Allyson Hall, Ph.D., health policy professor in the Department of Health Services Administration has been named program director of the UAB Graduate Programs in Healthcare Quality and Safety.
Hall has studied access and systems to care for vulnerable populations for over three decades. She will lead UAB’s Master of Science in Healthcare Quality and Safety, as well as a Graduate Certificate that is the most popular graduate-level certificate program at UAB.
“Allyson’s research on care transitions, patient experiences and health outcomes gives her a unique and important perspective on healthcare quality and safety issues,” said Christy Harris Lemak, Ph.D., chair, Department of Health Services Administration (HSA). “She is also an experienced program director who brings that leadership to this role.”
“Assuring patient safety and high quality care is a continuing challenge for our health care delivery system,” said Allyson Hall, Ph.D., health policy professor who teaches in in UAB’s Master of Science in Health Administration (MSHA), undergraduate Health Care Management (HCM) and both HSA Doctoral programs. “I look forward to continuing to develop and grow graduation education in healthcare quality and safety.”
Hall received her PhD from the Johns Hopkins Bloomberg School of Public Health and her MHS/MBA from the University of Florida. In 2017, she was instrumental in the launch of the UAB Academy for Addressing Health Disparities through Health Care Leadership, a summer program that is dedicated to increasing the racial and ethnic diversity of students in graduate healthcare management education and leadership.
As HQS program director, Hall will take over for interim program director, Sue Feldman, Ph.D., who will focus on her main role, directing UAB’s graduate programs in Health Informatics. Hall will work closely with Scott Buchalter, M.D., medical director for the HQS programs and leader of UAB Health System’s Quality Academy.
“We are excited to have Dr. Hall who is an extremely accomplished and experienced leader that will bring new ideas to an already excellent program,” said Buchalter. “Her expertise in the field of care transitions, patient experience and health outcomes will add depth and new focus to the way quality improvement is taught to our many students. We very much look forward to working with her.”
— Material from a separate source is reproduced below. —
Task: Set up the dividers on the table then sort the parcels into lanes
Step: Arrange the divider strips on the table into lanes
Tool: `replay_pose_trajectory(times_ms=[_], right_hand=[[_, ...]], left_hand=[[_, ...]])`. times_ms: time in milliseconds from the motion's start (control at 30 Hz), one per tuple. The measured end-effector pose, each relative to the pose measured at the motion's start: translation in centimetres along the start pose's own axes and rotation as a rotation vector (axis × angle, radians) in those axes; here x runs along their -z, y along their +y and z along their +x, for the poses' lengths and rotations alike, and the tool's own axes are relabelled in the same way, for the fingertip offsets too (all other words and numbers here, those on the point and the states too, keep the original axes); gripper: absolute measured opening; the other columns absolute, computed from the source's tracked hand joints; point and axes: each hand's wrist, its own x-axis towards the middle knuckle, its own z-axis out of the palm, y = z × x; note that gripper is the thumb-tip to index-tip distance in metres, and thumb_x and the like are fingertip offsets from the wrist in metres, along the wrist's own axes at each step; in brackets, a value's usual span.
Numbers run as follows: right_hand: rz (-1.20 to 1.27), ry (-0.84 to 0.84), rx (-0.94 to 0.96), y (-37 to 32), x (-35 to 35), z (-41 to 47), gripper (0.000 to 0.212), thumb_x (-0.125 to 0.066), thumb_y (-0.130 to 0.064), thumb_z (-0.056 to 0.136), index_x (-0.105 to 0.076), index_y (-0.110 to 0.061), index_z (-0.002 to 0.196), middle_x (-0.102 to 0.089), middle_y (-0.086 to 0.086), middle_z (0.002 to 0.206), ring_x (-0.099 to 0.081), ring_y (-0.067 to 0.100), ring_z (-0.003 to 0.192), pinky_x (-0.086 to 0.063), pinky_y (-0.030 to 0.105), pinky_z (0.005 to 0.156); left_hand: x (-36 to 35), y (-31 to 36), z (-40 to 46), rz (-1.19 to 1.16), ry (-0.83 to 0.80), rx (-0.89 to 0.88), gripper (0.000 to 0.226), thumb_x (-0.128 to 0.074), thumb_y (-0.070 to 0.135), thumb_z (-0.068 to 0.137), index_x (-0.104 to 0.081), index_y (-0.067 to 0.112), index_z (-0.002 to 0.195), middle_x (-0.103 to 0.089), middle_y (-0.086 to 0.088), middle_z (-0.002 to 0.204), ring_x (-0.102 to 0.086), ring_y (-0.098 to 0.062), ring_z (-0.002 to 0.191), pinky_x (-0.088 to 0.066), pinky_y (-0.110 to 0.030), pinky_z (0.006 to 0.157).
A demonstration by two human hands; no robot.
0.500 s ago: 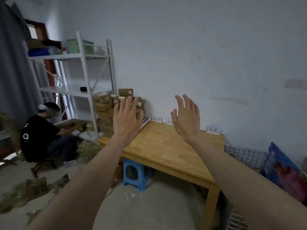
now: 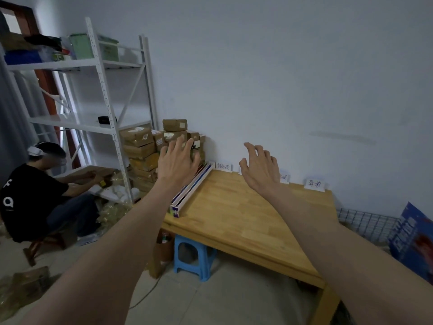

Prior to joining UAB, Hall was an associate professor at the University of Florida where she served as director of the Master of Health Administration program and director of the Florida Center for Medicaid and the Uninsured.
Her current research focuses on reducing fragmentation within the delivery system, including assessments of patient-centered medical homes and transition to primary care programs for emergency department patients. Hall has a long-standing interest in Medicaid with work aimed at improving health care access for individuals living with a disability.